------ DATA SHOWN ------

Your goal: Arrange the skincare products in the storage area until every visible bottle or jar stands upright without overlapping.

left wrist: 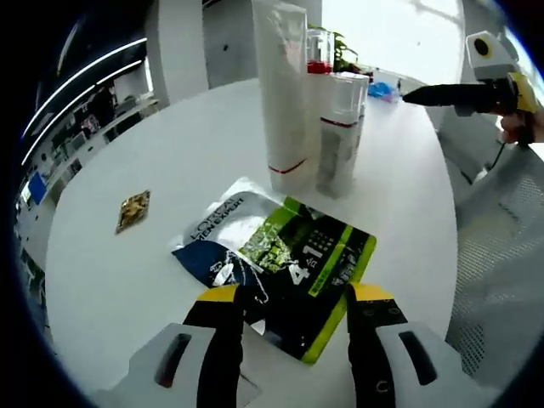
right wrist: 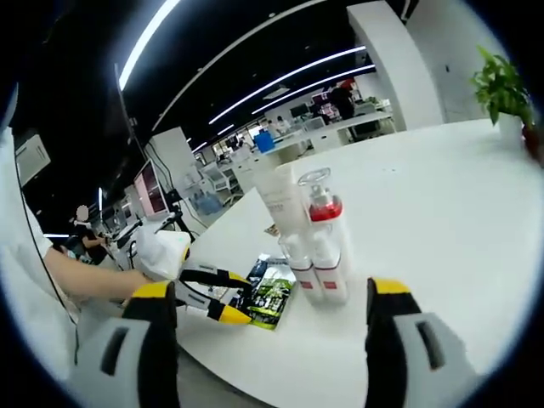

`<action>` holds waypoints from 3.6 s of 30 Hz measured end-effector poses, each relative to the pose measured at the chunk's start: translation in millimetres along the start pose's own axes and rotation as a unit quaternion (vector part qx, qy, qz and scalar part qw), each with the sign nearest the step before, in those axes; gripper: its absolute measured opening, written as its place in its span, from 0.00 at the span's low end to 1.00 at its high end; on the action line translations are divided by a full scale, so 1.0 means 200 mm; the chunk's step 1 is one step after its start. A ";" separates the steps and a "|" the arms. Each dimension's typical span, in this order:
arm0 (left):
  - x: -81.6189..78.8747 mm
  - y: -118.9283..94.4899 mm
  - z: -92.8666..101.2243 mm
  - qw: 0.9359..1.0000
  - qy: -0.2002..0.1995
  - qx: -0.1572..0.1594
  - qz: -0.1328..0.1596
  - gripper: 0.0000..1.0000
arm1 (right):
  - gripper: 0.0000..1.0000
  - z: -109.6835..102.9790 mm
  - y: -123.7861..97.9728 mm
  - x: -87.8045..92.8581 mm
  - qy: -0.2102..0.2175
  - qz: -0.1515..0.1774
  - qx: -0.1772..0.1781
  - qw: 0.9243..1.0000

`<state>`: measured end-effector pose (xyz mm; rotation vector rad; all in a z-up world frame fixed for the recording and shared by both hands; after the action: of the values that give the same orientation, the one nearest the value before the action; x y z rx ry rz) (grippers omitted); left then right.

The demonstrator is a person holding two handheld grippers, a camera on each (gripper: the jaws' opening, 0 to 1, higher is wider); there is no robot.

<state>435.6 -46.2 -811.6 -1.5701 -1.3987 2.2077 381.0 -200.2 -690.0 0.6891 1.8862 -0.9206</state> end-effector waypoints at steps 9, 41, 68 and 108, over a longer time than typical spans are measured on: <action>0.00 -0.01 0.02 1.000 0.005 0.005 -0.008 0.49 | 0.93 0.00 0.00 0.00 -0.006 -0.002 0.002 1.000; 0.08 -0.44 -0.07 0.996 -0.077 -0.027 0.037 0.74 | 0.95 -0.05 -0.03 -0.01 -0.026 0.001 0.007 1.000; 0.16 -0.70 -0.01 0.989 -0.128 -0.036 0.070 0.97 | 0.96 -0.09 -0.07 0.00 -0.026 0.004 0.011 1.000; 0.30 -0.51 -0.19 0.998 -0.057 -0.033 -0.016 0.74 | 0.92 -0.08 -0.05 0.03 -0.025 -0.007 0.016 1.000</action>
<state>396.3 68.2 -783.4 -1.4513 -1.5309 2.2883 363.2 -193.0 -687.4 0.6671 1.8382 -0.9694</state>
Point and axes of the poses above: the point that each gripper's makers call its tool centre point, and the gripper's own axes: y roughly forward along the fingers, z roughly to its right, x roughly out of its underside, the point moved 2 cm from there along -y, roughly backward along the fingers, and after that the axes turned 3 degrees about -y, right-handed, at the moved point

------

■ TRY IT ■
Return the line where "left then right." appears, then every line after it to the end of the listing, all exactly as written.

■ PROBLEM SOLUTION ■
`<state>`: measured end-effector pose (xyz mm; rotation vector rad; all in a z-up world frame fixed for the recording and shared by both hands; after the action: of the values that give the same orientation, the one nearest the value before the action; x y z rx ry rz) (grippers omitted); left then right.

The demonstrator is a person holding two handheld grippers, a camera on each (gripper: the jaws' opening, 0 to 1, higher is wider); there is no robot.

<state>435.6 -46.2 -811.6 -1.5701 -1.3987 2.2077 381.0 -200.2 -690.0 0.6891 1.8862 -0.9206</state> end-effector waypoints at steps 9, 41, 68 and 108, over a longer time than typical spans are measured on: <action>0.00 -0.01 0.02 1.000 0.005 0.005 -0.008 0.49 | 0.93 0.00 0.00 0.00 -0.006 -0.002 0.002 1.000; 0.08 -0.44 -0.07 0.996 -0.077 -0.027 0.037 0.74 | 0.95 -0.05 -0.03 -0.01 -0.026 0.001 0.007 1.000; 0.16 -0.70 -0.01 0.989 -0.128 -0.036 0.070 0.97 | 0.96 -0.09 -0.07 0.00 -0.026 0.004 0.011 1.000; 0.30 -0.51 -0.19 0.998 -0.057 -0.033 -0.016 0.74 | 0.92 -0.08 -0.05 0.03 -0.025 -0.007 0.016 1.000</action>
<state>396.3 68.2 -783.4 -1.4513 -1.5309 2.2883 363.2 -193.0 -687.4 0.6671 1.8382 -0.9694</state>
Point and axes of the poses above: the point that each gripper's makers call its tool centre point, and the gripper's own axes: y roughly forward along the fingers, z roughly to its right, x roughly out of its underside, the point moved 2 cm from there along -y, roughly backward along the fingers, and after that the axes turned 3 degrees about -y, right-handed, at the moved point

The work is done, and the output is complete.